И вот наступил момент, когда вертолет, вздыбив снег и разом очистив бетонные плиты причала, въехал в низкое, на пролете, облако с влажными лоскутными краями. Костылев подивился быстроте, с какой он набрал высоту, выглянул в бустер, увидел, что внизу уже осталась точка, клякса-человечек, взмахивающая варежками, совсем исчезнувшая из выдавлины окошечка, когда вертолет шагнул вперед, замер на мгновение, словно примериваясь, и понесся на предельной скорости, разметывая сырую весеннюю наволочь. Поселок скрылся из виду, а с ним ушло назад, в прошлое, все, что было связано с Зереновом, с больницей, с тяжелой увечной зимой, с ночными бдениями, когда не шел сон, с жарко-красным беспамятством, с тревожным стуком сердца.

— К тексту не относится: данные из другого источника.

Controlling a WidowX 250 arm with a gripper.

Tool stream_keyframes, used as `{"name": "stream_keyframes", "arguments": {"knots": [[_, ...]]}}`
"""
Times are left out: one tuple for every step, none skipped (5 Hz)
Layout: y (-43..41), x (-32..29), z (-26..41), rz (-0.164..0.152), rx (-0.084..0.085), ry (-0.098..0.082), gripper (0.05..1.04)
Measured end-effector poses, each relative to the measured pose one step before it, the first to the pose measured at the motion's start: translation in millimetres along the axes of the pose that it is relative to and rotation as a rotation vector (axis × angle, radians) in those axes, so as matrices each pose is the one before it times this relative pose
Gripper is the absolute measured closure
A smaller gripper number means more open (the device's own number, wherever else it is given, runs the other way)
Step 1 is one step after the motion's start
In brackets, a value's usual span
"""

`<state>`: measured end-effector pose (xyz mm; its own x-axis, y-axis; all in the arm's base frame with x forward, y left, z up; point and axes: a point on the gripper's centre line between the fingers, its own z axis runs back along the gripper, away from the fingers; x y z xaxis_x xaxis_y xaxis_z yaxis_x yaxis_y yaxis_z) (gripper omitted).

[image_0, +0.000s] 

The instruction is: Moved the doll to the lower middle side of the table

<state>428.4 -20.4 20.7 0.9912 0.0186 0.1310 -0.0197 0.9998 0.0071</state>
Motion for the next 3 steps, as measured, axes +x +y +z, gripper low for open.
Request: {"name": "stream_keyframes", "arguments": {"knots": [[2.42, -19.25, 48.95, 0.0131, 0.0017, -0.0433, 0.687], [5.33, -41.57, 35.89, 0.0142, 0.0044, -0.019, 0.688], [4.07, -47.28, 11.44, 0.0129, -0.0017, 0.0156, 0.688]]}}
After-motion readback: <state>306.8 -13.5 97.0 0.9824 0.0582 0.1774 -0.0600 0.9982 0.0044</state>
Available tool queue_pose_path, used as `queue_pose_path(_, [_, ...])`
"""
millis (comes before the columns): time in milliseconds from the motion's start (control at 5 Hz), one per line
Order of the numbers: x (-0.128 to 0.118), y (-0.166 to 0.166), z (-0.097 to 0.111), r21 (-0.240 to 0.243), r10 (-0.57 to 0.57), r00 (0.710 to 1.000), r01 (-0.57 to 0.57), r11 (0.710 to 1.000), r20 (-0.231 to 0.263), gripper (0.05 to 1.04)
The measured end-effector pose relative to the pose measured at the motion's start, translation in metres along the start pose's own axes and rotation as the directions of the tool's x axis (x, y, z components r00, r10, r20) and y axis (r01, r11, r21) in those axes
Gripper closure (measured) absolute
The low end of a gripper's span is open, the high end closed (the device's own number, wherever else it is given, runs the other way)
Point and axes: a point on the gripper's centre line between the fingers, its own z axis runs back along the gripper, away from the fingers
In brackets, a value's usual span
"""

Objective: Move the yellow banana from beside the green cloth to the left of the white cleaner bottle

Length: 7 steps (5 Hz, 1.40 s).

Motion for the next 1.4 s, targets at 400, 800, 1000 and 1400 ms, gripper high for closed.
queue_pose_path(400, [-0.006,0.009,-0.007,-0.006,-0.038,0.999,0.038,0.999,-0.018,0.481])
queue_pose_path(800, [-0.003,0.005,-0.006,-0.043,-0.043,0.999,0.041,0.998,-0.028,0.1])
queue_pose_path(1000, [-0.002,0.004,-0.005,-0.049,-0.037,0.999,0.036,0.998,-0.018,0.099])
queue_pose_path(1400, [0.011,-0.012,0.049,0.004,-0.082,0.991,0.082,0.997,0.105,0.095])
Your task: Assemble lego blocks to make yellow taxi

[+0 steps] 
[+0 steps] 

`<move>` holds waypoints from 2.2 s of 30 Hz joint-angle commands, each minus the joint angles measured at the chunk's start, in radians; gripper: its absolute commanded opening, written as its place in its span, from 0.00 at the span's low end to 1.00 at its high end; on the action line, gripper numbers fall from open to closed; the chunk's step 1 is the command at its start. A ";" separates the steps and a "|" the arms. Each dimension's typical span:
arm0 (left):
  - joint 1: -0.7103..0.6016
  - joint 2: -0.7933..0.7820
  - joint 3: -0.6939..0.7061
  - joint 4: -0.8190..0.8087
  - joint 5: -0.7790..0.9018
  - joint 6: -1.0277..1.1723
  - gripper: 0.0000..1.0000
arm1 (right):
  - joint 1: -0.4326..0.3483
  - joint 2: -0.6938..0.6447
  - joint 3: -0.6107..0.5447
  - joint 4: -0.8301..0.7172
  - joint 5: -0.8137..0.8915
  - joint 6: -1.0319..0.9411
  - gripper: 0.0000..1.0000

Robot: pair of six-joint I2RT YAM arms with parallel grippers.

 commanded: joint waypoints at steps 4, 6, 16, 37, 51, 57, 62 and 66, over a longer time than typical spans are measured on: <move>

Зереново окольцовывал редкий, полуповаленный лесок — из вертолета были видны опрокинутые кедры, тонкостволые задохшиеся сосенки, изъязвленные березки, рвавшиеся из чащобной середки на край, к воздуху, но не добежавшие до простора. Потом потянулась череда болот с просевшим снегом, из-под которого кудлатыми нечесаными париками выпрастывались остья прошлогодней растительности, сохлые метелки камыша, иван-чая, резики; болота сменялись лесистой сушью, полной кривоногих деревьев, сушь опять уступала место болоту, все это было настолько однообразным, что потянуло в сон. Под рокот вертолетного мотора Костылев уснул, а когда проснулся, оказалось, что они уже прилетели на трассу.